-- WORK TO COMPLETE --
Retrieve all lines below that have the string "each".

-- SUPPLIED DATA --
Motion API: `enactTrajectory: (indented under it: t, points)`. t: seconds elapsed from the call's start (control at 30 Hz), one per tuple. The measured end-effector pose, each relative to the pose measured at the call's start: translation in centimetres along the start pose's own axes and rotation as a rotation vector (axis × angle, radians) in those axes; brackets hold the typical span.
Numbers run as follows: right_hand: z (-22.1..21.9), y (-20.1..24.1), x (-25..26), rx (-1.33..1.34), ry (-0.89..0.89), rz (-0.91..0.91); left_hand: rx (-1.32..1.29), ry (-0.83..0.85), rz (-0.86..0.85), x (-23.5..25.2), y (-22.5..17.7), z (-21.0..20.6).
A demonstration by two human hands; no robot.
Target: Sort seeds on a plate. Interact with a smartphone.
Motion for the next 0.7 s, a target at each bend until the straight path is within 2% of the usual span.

-- RESULT OF THE TASK --
Motion API: `enactTrajectory: (indented under it: t, points)`. t: seconds elapsed from the call's start (control at 30 Hz), one per tuple. The measured end-effector pose, each relative to the pose measured at the call's start: translation in centimetres along the start pose's own axes and rotation as a rotation vector (axis × angle, radians) in those axes; brackets hold the typical span.
Motion for the next 0.7 s, a target at each bend until the straight path is within 2% of the usual span.

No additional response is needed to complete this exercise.